On Thursday, May 2, 2024, the Univerisity of Michigan Industrial and Operations Engineering (U-M IOE) Department celebrated the accomplishments of their graduating graduate students at the Union. This spring 58 students graduated from the U-M IOE PhD and master’s program. Many of whom were honored with awards.
“In my first year as the Department Chair I’m already so proud to be a part of this community because of how you give back to the community around you,” said Julie Simmons Ivy, IOE Department Chair.
U-M IOE students, Santiago Currea and Alren Dean won the Joel and Lorraine Brown Outstanding Graduate Student Instructor (GSI) Award for the 2023-24 academic year. The Outstanding GSI Award recognizes the efforts and accomplishments of GSIs who demonstrate extraordinary dedication and excellence as teachers. (Pictured: Santiago Currea)

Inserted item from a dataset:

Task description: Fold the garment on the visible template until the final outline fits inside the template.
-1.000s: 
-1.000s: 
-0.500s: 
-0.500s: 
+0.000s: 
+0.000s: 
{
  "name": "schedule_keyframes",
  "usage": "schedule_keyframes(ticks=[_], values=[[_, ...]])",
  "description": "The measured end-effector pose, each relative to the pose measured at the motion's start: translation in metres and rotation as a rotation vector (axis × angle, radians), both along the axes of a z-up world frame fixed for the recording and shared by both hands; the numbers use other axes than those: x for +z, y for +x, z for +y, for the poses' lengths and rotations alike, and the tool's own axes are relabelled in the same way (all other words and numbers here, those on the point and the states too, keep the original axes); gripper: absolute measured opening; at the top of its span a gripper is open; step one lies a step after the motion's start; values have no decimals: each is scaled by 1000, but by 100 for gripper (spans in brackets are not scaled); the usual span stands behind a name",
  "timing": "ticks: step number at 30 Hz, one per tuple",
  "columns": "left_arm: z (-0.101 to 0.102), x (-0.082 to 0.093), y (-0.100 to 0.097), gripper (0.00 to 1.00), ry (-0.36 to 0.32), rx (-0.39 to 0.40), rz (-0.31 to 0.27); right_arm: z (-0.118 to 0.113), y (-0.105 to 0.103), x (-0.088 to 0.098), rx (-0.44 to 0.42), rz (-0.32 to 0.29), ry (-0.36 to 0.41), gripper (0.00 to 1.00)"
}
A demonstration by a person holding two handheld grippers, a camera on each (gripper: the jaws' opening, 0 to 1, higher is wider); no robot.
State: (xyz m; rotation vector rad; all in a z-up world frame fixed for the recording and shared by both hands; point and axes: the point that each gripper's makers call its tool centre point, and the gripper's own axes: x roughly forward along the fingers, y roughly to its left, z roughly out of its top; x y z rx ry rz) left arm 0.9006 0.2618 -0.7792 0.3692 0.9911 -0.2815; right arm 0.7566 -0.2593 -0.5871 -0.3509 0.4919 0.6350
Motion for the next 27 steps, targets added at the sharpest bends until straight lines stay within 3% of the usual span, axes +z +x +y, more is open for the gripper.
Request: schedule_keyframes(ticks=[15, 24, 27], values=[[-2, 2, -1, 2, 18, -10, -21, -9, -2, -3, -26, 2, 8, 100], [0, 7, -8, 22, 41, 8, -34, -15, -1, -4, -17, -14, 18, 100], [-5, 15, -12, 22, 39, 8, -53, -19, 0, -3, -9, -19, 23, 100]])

The Robert G. Sargent Distinguished Student Award went to U-M IOE Master’s Student Nick Tran. The award is given to a student who embodies qualities that distinguish the highest-performing U-M IOE master’s degree-level students, such as; outstanding academic performance, service to the Department, the College of Engineering, the University of Michigan, and/or the field of Industrial and Operations Engineering, or other forms of meritorious leadership or accomplishment. (Pictured: Nick Tran and Larry Seiford)
The Robert G. Sargent Distinguished Project Award went to U-M IOE master’s students Alexios Avrassoglou, Santiago Currea and Austin Tauber. (Pictured: Alexios Avrassoglou, Xiuli Chao, and Santiago Currea)
Additionally, U-M IOE PhD Student, Haoming Shen won the Murty prize for the best student paper on optimization based on the original work of the author. The title of Shen’s paper was “Convex Chance-Constrained Programs with Wasserstein Ambiguity.” (Pictured: Ruiwei Jiang, Shi’s advisor and Katta Murty)
U-M IOE master’s student, Rachel Divinagracia won the Muckstadt Award. The is awarded to an outstanding domestic master’s student. (Pictured: Julie Simmons Ivy and Rachel Divinagracia)
The Wilson Prize was won by U-M IOE PhD Student Naichen Shi for the paper “Triple Component Matrix Factorization: Untangling Global, Local, and Noisy Components”. The Wilson Prize is presented each year to an outstanding student paper dealing with any application of Industrial Engineering.